Sunday, February 19, 2017
Exhibit Hall (Hynes Convention Center)
Anahita Zare, University of Missouri, Columbia, MO
It is known that membrane-embedded a-helices are more uniform structurally than their aqueous counterparts. Despite this uniformity, distortions and localized unfolding are thought to be common in these proteins in order for them to conduct their cellular tasks. However, how amino acid sequence facilitates these conformational shifts remains unknown, as methods for investigating structural heterogeneity in transmembrane proteins are limited. Circular dichroism (CD) is often used to characterize the secondary structure of proteins, but the broadly overlapped spectral features limit its usefulness.
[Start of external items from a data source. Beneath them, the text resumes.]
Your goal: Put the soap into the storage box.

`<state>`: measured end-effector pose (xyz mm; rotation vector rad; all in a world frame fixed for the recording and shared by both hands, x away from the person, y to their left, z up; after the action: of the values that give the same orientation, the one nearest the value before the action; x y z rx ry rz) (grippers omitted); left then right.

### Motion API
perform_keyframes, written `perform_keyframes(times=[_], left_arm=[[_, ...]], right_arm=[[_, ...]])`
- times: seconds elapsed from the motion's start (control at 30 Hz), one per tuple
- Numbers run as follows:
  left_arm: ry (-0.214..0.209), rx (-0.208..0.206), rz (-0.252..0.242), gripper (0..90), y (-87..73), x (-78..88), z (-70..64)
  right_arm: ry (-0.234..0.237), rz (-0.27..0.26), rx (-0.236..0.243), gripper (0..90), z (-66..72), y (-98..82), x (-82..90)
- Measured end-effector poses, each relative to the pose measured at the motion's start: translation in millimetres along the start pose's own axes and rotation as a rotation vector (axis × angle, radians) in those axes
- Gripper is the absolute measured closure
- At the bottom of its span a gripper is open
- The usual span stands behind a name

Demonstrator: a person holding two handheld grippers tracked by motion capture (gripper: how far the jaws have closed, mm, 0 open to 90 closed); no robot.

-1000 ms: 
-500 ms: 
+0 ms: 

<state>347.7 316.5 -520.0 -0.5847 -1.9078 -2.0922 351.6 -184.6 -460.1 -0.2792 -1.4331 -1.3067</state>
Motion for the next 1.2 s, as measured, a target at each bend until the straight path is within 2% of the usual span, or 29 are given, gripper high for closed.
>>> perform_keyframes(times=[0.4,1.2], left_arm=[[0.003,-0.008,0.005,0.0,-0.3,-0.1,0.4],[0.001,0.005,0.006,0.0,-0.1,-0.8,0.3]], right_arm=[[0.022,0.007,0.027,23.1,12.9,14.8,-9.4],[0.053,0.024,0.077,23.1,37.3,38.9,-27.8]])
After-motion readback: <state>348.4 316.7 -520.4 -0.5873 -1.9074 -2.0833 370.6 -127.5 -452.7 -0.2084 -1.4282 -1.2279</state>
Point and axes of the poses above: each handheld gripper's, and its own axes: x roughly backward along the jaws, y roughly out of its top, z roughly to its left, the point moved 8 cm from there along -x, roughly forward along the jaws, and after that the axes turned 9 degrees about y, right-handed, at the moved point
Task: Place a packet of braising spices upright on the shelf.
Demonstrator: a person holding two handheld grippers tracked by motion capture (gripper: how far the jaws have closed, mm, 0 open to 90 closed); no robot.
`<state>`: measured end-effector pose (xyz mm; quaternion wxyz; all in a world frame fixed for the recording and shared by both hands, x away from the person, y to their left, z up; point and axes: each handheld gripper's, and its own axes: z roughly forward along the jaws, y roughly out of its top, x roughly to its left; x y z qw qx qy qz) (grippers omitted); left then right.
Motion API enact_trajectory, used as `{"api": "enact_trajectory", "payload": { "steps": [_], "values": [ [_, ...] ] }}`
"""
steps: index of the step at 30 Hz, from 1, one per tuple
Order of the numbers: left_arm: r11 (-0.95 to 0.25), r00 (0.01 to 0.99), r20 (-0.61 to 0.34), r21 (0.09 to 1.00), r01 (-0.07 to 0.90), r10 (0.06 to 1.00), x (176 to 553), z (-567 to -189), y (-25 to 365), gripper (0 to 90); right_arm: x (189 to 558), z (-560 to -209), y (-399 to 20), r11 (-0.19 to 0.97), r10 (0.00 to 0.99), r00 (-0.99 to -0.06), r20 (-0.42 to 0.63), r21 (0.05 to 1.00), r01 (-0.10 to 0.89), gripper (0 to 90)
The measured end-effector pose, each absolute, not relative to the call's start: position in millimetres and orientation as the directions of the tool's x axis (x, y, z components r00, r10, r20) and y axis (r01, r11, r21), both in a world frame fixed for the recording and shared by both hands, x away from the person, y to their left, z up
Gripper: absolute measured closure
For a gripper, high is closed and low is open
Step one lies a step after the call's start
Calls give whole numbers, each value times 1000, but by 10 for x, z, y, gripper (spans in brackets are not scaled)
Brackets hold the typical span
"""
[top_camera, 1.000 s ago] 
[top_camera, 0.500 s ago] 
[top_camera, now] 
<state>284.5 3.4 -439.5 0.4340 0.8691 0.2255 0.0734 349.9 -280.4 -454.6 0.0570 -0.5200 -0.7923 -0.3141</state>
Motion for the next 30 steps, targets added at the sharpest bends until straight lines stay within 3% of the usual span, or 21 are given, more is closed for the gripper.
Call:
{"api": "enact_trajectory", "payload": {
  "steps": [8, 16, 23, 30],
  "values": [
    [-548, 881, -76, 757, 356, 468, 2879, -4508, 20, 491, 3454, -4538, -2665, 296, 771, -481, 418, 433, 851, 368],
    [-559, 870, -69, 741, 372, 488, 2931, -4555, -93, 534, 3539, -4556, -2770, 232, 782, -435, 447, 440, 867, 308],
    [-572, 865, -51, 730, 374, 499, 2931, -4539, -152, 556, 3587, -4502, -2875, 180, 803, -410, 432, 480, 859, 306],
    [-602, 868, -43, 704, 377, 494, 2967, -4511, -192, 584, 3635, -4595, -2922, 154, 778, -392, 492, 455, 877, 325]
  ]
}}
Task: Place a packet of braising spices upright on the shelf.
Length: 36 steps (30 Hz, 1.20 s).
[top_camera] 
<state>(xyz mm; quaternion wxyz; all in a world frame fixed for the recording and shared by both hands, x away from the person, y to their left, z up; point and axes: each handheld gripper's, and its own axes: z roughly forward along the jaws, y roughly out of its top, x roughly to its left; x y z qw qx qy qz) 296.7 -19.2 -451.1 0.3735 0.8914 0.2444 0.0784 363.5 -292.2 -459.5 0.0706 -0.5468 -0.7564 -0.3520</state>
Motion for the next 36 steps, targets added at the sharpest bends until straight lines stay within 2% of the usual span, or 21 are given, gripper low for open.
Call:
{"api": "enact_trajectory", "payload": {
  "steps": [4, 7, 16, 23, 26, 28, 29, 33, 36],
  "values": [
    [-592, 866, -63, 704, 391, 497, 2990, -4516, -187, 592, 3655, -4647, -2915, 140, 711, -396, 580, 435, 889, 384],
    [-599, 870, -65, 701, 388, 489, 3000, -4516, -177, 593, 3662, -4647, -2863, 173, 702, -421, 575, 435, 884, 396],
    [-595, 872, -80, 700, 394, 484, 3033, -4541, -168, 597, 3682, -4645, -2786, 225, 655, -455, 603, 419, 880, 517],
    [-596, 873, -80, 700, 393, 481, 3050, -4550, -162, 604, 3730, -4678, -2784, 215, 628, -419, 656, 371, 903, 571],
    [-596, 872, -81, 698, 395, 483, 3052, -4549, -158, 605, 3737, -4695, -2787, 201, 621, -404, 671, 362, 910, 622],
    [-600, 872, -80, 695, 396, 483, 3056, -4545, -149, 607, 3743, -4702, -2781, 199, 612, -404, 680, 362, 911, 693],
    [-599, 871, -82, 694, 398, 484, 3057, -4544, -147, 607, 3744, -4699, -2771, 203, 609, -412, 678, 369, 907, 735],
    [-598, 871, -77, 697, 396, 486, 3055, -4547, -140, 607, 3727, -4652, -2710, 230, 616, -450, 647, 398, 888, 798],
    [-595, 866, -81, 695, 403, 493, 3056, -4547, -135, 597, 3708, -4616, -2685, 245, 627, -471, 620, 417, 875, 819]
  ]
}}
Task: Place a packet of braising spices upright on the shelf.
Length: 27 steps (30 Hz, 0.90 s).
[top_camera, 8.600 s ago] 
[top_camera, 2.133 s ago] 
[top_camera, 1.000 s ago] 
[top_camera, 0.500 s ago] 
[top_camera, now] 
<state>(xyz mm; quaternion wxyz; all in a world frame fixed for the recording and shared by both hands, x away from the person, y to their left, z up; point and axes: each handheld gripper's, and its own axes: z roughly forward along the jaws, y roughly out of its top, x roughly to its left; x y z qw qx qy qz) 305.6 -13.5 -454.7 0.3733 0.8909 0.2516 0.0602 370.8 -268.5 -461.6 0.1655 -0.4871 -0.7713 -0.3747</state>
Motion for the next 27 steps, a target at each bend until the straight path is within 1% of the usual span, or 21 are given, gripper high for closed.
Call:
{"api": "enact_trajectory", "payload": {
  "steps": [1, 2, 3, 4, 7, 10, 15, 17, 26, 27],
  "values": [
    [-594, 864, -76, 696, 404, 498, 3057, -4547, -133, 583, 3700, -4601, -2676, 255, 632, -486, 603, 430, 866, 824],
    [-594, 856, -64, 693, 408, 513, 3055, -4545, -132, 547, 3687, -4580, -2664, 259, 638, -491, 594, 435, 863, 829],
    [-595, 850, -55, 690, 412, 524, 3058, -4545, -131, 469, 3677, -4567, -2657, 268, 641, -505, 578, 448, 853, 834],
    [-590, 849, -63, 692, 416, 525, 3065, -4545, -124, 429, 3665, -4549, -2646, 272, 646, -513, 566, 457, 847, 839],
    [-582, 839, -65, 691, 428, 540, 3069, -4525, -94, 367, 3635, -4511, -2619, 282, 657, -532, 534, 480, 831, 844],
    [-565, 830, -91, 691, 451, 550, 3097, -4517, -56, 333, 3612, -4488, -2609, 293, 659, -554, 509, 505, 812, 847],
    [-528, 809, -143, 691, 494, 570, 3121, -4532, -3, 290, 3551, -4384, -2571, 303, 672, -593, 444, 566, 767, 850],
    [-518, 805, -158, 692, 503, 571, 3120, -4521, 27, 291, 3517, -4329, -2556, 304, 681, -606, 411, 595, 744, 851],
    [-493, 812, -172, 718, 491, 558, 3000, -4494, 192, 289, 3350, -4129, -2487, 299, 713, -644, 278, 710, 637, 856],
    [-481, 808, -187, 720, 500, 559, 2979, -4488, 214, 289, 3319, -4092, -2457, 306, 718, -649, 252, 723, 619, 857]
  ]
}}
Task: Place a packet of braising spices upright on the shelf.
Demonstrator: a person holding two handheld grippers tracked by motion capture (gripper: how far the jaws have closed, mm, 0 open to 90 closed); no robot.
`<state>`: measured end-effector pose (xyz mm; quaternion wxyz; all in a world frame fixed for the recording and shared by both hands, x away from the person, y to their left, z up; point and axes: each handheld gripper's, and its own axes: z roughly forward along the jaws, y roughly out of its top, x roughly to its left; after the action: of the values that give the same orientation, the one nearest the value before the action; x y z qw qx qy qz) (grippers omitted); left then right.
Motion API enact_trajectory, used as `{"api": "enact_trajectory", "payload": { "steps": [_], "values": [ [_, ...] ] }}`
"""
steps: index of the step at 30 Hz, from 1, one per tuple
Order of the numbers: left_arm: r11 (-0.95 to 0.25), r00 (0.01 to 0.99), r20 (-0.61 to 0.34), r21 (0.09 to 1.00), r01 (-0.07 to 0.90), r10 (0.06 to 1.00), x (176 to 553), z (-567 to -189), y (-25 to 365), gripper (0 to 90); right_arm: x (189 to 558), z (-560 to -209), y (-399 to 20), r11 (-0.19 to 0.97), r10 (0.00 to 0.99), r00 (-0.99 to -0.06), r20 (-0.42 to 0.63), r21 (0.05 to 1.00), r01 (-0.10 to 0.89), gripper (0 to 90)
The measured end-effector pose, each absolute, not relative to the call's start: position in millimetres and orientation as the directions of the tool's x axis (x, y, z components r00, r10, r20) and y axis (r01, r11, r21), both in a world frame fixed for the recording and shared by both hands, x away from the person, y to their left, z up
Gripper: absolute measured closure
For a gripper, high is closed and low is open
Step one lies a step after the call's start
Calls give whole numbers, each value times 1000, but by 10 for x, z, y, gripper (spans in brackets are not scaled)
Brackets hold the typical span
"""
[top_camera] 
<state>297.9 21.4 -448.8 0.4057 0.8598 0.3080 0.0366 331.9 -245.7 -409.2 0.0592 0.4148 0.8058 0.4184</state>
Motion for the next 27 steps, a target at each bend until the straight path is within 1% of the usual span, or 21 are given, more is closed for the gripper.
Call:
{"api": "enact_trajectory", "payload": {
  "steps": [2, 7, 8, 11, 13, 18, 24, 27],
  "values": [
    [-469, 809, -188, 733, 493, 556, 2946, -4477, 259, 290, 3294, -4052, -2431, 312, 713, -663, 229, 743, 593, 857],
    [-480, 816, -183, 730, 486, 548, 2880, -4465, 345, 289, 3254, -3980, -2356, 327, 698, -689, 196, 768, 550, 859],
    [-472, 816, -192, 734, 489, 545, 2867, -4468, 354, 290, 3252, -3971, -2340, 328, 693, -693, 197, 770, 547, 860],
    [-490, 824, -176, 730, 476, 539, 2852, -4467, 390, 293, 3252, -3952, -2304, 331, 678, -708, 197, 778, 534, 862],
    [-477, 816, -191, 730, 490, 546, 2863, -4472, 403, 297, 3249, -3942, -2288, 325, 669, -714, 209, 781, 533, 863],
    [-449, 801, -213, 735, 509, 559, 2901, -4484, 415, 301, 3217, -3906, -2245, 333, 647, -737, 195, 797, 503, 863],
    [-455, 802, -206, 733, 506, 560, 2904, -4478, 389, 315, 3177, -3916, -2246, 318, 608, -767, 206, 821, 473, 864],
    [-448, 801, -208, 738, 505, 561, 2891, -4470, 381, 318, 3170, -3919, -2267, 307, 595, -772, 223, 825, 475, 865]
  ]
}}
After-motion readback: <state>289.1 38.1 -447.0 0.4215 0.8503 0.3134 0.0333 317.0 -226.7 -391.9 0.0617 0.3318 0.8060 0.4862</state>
Deep-ultraviolet resonance Raman spectroscopy (dUVRR) is an emerging structurally sensitive spectroscopic technique for analyzing membrane protein structure. The backbone amide modes are resonance enhanced in dUVRR spectra while the lipid features are not resulting in strong membrane protein spectral features in near native environments. Using model leucine-alanine peptides in increasingly dehydrated (aqueous, surfactant and bilayer) environments, hydration dependent changes in the amide modes were characterized. The amide I mode in the dUVRR spectra of these peptides increased with increasing dehydration, while the amide III decreased. These results indicate that the dehydration of the peptide backbone is accompanied by and increase in helical structure. Incorporation of helix breaking residues (HBR), proline or glycine, in these model peptides promoted helical instability in lipophilic environments.